The real * number_of_processor_used_on_the_host should be nearly equal to user + systime. The small difference between them is caused by the I/O time required to bring in the program's text and data, I/O time to acquire real memory for the program to use, or CPU time used by the operating system.
The gprof command
The GNU profiler gprof is a useful tool for locating hot spots in a program. It displays the following information:
- The percentage of CPU time taken by each function and all functions it calls (its descendants).
- A breakdown of time used by each function and its descendants.
- A breakdown of time used by each function and its descendants.
How to use gprof:
- Compile and link all code with the -pg option.
- Run the program as usual. When it completes you should have a binary file called gmon.out, which contains runtime statistics.
- View the profile statistics by typing gprof followed by the name of the executable and the gmon.out file, which will construct a text display of the functions within the program (call tree and CPU time spent in every subroutine).
$ gprof ./myexecutable gmon.out
... or ...
$ gprof ./myexecutable gmon.out > gprof.out
MPI profiling: mpiP
mpiP, a lightweight profiling library for MPI applications, is a very useful tool for collecting statistical information on the MPI functions. mpiP generates considerably less overhead and much less data than tracing tools. It only uses communication during report generation, typically at the end of the experiment, to merge results from all of the tasks into a single output file.
Using mpiP is very simple:
- First, find and load an mpiP module:
$ module spider mpi
If you do not have an appropriate compiler module loaded first, lmod will output a list of modules to choose from; load one of them.
$ module load mpi/impi/<version-number> - The application does not have to be recompiled to use mpiP. mpiP is a link-time library. mpiP will work without -g. Just include the following libraries during the compilation/linking:
mpif90 test.f90 -lmpiP -lm -lbfd -liberty -lunwind -lz
The libraries (-lbfd -liberty ) provide support for decoding the symbol information; they are part of the GNU binutils. - Run your application as usual. You can verify that mpiP is working by looking at the end of the standard output file of your job.

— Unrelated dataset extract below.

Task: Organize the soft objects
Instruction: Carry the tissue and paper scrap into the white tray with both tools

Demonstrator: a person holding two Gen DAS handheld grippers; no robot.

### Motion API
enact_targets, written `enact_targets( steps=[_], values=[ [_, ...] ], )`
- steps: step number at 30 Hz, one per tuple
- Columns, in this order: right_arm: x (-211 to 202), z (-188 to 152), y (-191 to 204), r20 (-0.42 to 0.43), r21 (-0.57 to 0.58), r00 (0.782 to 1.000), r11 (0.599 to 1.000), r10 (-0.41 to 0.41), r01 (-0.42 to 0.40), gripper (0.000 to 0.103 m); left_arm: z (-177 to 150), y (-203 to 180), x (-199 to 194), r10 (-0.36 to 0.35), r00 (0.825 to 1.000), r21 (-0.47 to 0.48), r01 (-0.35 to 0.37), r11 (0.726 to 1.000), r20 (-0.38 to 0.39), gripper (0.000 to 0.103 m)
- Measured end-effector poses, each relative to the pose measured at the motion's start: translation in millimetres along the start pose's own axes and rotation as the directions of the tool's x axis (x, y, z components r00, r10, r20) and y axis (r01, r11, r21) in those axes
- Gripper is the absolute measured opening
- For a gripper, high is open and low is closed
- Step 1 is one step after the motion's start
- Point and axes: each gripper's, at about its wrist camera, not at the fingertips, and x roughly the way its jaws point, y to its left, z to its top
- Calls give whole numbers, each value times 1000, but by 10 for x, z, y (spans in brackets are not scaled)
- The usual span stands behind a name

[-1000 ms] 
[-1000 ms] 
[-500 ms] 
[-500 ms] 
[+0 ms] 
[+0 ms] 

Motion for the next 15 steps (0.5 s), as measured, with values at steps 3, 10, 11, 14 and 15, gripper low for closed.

You should see something like:
mpiP: mpiP: Storing mpiP output in [./global_fcst.mpip.36.8827.1.mpiP]. mpiP:
Intel Tools
For Intel and Intel MPI performance analysis tools like Advisor, Inspector, itac, and vtune, run:
$ module spider <tool-name>
TAU performance system
TAU is a powerful performance evaluation tool, which supports both parallel profiling and tracing. Profiling and tracing allows you to not only measure time but also to see hardware performance counters from the CPUs.

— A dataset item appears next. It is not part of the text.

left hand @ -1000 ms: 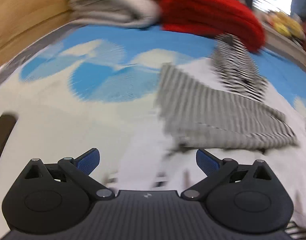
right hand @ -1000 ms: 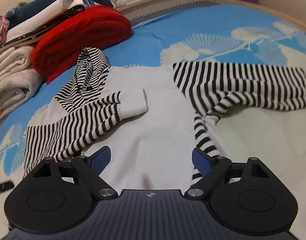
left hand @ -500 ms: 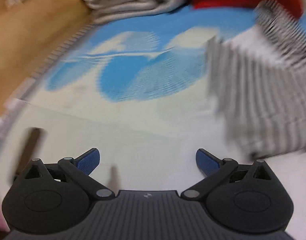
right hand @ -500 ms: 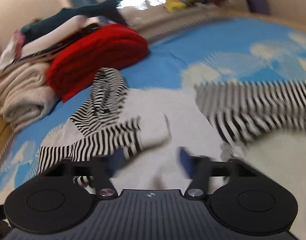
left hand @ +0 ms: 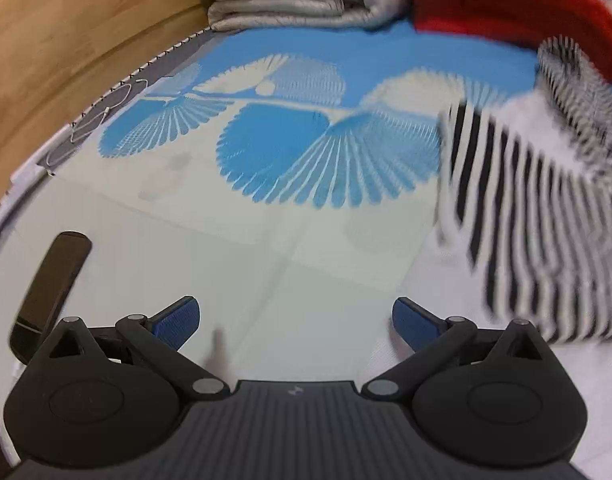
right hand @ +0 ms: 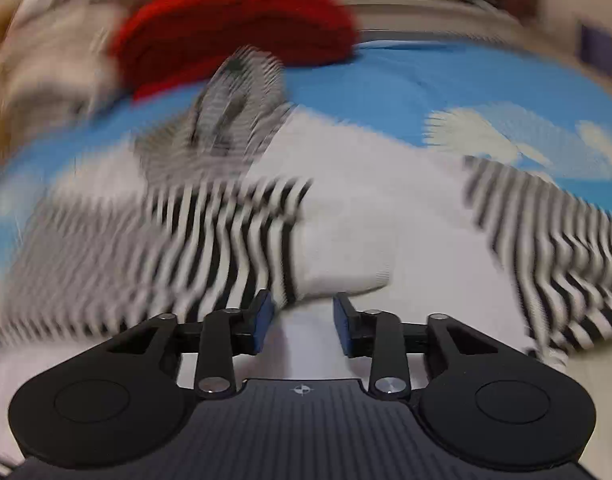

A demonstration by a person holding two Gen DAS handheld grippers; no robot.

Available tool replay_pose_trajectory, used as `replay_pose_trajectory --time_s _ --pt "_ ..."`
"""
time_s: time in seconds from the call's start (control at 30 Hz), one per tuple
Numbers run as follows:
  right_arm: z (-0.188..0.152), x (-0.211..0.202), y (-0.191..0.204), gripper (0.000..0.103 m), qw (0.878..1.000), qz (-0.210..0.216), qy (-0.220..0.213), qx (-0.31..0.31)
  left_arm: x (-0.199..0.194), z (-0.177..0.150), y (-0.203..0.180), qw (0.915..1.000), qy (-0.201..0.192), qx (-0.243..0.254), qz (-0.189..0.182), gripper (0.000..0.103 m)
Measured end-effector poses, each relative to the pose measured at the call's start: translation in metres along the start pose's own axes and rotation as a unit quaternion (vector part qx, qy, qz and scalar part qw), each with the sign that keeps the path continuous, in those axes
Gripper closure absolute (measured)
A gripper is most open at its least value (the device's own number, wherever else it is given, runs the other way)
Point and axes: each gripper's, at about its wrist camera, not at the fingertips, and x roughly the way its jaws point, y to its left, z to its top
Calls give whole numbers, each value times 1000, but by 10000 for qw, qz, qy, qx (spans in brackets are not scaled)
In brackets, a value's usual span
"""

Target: Fold small clothes

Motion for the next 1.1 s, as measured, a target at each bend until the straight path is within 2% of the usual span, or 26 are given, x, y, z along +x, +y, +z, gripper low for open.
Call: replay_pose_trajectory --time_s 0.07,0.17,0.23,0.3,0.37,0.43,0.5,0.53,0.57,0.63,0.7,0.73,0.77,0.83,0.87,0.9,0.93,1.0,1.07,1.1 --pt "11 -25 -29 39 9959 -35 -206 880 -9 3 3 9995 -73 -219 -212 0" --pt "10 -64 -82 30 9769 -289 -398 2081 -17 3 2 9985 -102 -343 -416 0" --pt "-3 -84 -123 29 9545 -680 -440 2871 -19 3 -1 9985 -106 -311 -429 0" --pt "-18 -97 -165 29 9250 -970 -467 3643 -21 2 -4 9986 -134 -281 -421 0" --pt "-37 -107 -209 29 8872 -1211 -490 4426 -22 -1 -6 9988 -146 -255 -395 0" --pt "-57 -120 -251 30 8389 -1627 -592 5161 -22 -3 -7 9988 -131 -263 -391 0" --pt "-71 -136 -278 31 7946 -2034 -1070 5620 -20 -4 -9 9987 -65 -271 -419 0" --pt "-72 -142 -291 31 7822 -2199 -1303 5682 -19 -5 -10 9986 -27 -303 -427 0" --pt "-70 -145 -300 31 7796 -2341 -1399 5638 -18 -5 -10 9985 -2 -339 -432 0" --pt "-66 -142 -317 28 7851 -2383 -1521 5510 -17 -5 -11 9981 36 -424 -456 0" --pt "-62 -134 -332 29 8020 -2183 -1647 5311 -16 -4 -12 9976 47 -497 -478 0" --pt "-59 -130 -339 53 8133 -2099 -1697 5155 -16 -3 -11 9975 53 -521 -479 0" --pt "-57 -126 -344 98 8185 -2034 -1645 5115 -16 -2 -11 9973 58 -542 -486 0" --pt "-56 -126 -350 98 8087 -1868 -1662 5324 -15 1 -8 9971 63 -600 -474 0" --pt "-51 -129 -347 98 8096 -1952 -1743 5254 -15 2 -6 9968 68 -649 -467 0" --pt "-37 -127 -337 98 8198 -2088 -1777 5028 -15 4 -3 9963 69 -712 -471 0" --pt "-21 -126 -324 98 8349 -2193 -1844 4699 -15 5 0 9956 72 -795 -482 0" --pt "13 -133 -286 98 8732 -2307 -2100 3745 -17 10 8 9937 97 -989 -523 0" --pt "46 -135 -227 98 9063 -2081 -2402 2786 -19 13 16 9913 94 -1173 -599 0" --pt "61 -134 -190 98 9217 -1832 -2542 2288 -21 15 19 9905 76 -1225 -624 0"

TAU can automatically instrument your source code, including routines, loops, I/O, memory, etc. To use TAU's automatic source instrumentation, you will have to set some environmental variables and substitute the compiler name with a TAU shell script. For detailed information on TAU, refer to http://www.cs.uoregon.edu/Research/tau/home.php
HOW TO USE TAU TO GENERATE A FLAT AND CALLTREE PROFILE
- First, set the root path for TAU in your shell startup file. For csh/tcsh:
setenv PATH ${PATH}:/usr/local/other/tau/2.30.1/impi/2021.4.0/x86_64/bin
- Then, set TAU_MAKEFILE either in your shell startup file, or in your code compilation script. For csh/tcsh,
$ setenv TAU_MAKEFILE /usr/local/other/tau/2.30.1/impi/2021.4.0/x86_64/lib/ Makefile.tau-callpath-icpc-mpi-compensate-pdt
- Compile your code with a TAU shell script. You may edit your Makefile and change "ifort" or "mpif90" to tau_f90.sh, i.e., change from "mpif90 $(OPTS) -o ./myexec myprog.f90" to:
$ tau_f90.sh -o ./myexec myprog.f90
- If you only need a flat profile, just run your application as usual (with mpirun and qsub). To be able to see a callpath profile, set the two variables below before running the application.
$ setenv TAU_CALLPATH 1
This is to enable callpath profiling. Default is 0 - disable.$ setenv TAU_CALLPATH_DEPTH 100
TAU will record each event callpath to the depth set by the TAU_CALLPATH_DEPTH, default is 2. - After the job is complete, there will be multiple profile data files generated, differentiated with the rank of CPUs, named profile.x.0.0.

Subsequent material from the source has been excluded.